Every line of the material must be reproduced exactly.

-*-*-

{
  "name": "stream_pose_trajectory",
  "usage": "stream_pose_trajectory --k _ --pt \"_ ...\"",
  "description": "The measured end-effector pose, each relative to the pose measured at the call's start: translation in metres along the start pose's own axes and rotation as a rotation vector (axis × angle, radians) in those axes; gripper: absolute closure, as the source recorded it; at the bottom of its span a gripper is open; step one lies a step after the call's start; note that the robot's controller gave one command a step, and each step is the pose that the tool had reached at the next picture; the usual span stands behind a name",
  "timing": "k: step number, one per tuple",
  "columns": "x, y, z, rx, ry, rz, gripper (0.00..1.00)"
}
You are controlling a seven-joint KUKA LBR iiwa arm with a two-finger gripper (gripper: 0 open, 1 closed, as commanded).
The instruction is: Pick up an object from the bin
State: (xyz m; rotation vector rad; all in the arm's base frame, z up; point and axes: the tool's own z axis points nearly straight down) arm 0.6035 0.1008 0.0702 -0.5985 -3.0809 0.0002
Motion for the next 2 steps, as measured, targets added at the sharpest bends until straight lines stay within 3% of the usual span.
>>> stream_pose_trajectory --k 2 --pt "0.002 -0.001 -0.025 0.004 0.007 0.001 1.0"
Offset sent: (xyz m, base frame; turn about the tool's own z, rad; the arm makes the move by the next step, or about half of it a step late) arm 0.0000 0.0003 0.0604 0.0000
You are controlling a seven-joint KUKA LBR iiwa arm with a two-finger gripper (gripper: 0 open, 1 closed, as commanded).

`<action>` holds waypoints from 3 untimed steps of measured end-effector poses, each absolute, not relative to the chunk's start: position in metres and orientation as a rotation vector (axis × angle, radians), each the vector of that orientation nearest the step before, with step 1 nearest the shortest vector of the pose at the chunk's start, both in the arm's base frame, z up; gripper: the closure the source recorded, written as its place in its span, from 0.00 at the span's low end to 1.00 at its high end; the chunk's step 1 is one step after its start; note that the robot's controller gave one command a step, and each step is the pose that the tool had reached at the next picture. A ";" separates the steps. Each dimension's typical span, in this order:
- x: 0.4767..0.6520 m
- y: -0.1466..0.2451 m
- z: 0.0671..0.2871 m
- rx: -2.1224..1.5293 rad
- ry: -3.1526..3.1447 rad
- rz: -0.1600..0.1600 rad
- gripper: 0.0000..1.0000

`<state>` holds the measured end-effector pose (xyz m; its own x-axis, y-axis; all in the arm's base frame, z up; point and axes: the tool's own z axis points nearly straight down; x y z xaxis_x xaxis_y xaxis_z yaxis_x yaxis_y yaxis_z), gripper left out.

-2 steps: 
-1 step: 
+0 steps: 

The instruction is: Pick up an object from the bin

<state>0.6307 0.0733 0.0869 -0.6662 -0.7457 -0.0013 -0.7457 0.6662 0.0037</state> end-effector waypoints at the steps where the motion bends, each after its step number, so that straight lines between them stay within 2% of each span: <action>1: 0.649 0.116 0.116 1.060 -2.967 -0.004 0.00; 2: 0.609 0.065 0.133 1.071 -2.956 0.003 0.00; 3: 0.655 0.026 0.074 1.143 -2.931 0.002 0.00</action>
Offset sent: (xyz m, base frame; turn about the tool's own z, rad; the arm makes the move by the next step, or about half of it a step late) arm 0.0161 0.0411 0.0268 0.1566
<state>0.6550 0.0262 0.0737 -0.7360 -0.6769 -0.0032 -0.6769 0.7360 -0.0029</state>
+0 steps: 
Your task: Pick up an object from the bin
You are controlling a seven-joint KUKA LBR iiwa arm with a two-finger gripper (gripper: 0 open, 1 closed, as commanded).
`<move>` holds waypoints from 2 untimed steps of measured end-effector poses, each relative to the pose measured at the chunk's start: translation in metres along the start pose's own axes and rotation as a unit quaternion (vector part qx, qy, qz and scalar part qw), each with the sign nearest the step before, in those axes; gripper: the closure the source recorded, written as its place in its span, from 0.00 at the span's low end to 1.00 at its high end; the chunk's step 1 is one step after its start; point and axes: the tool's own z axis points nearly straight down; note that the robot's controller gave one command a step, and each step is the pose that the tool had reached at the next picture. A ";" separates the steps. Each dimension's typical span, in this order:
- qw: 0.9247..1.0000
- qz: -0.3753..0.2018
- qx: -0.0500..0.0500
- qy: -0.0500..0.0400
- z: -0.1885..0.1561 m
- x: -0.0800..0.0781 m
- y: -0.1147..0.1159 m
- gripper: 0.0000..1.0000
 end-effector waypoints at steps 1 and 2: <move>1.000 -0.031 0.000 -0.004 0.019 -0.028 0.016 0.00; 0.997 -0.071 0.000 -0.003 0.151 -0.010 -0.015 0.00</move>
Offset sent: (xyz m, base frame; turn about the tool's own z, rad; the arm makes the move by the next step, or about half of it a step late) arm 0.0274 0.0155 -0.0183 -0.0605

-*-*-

RESULT BELOW:
{
  "name": "stream_pose_trajectory",
  "usage": "stream_pose_trajectory --k _ --pt \"_ ...\"",
  "description": "The measured end-effector pose, each relative to the pose measured at the call's start: translation in metres along the start pose's own axes and rotation as a rotation vector (axis × angle, radians) in those axes; gripper: absolute closure, as the source recorded it; at the bottom of its span a gripper is open; step one lies a step after the call's start; note that the robot's controller gave one command a step, and each step is the pose that the tool had reached at the next picture; the usual span stands behind a name",
  "timing": "k: step number, one per tuple",
  "columns": "x, y, z, rx, ry, rz, gripper (0.00..1.00)"
}
You are controlling a seven-joint KUKA LBR iiwa arm with a two-finger gripper (gripper: 0 open, 1 closed, as commanded).
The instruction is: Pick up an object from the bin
State: (xyz m; rotation vector rad; all in the arm's base frame, z up; point and axes: the tool's own z axis points nearly straight down) arm 0.6035 0.1008 0.0702 -0.5985 -3.0809 0.0002
Motion for the next 2 steps, as measured, targets added at the sharpest bends until straight lines stay within 3% of the usual span.
>>> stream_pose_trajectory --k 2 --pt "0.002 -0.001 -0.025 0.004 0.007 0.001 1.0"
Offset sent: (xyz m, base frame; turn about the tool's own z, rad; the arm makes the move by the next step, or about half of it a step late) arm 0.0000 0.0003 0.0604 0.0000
You are controlling a seven-joint KUKA LBR iiwa arm with a two-finger gripper (gripper: 0 open, 1 closed, as commanded).

`<action>` holds waypoints from 3 untimed steps of measured end-effector poses, each absolute, not relative to the chunk's start: position in metres and orientation as a rotation vector (axis × angle, radians), each the vector of that orientation nearest the step before, with step 1 nearest the shortest vector of the pose at the chunk's start, both in the arm's base frame, z up; gripper: the closure the source recorded, written as its place in its span, from 0.00 at the span's low end to 1.00 at its high end; the chunk's step 1 is one step after its start; note that the robot's controller gave one command a step, and each step is the pose that the tool had reached at the next picture. A ";" separates the steps. Each dimension's typical span, in this order:
- x: 0.4767..0.6520 m
- y: -0.1466..0.2451 m
- z: 0.0671..0.2871 m
- rx: -2.1224..1.5293 rad
- ry: -3.1526..3.1447 rad
- rz: -0.1600..0.1600 rad
- gripper: 0.0000..1.0000

`<state>` holds the measured end-effector pose (xyz m; its own x-axis, y-axis; all in the arm's base frame, z up; point and axes: the tool's own z axis points nearly straight down; x y z xaxis_x xaxis_y xaxis_z yaxis_x yaxis_y yaxis_z), gripper left out.

-2 steps: 
-1 step: 
+0 steps: 

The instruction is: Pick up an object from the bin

<state>0.6307 0.0733 0.0869 -0.6662 -0.7457 -0.0013 -0.7457 0.6662 0.0037</state> end-effector waypoints at the steps where the motion bends, each after its step number, so that straight lines between them stay within 2% of each span: <action>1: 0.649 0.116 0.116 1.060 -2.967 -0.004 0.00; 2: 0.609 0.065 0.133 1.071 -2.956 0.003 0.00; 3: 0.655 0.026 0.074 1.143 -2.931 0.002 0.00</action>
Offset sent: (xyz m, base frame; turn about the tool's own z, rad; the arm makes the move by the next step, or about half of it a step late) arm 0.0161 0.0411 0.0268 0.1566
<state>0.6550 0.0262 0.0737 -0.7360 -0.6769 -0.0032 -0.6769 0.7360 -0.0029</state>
+0 steps: 
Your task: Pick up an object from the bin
You are controlling a seven-joint KUKA LBR iiwa arm with a two-finger gripper (gripper: 0 open, 1 closed, as commanded).
`<move>` holds waypoints from 2 untimed steps of measured end-effector poses, each relative to the pose measured at the chunk's start: translation in metres along the start pose's own axes and rotation as a unit quaternion (vector part qx, qy, qz and scalar part qw), each with the sign nearest the step before, in those axes; gripper: the closure the source recorded, written as its place in its span, from 0.00 at the span's low end to 1.00 at its high end; the chunk's step 1 is one step after its start; point and axes: the tool's own z axis points nearly straight down; note that the robot's controller gave one command a step, and each step is the pose that the tool had reached at the next picture. A ";" separates the steps. Each dimension's typical span, in this order:
- qw: 0.9247..1.0000
- qz: -0.3753..0.2018
- qx: -0.0500..0.0500
- qy: -0.0500..0.0400
- z: -0.1885..0.1561 m
- x: -0.0800..0.0781 m
- y: -0.1147..0.1159 m
- gripper: 0.0000..1.0000
 end-effector waypoints at steps 1 and 2: <move>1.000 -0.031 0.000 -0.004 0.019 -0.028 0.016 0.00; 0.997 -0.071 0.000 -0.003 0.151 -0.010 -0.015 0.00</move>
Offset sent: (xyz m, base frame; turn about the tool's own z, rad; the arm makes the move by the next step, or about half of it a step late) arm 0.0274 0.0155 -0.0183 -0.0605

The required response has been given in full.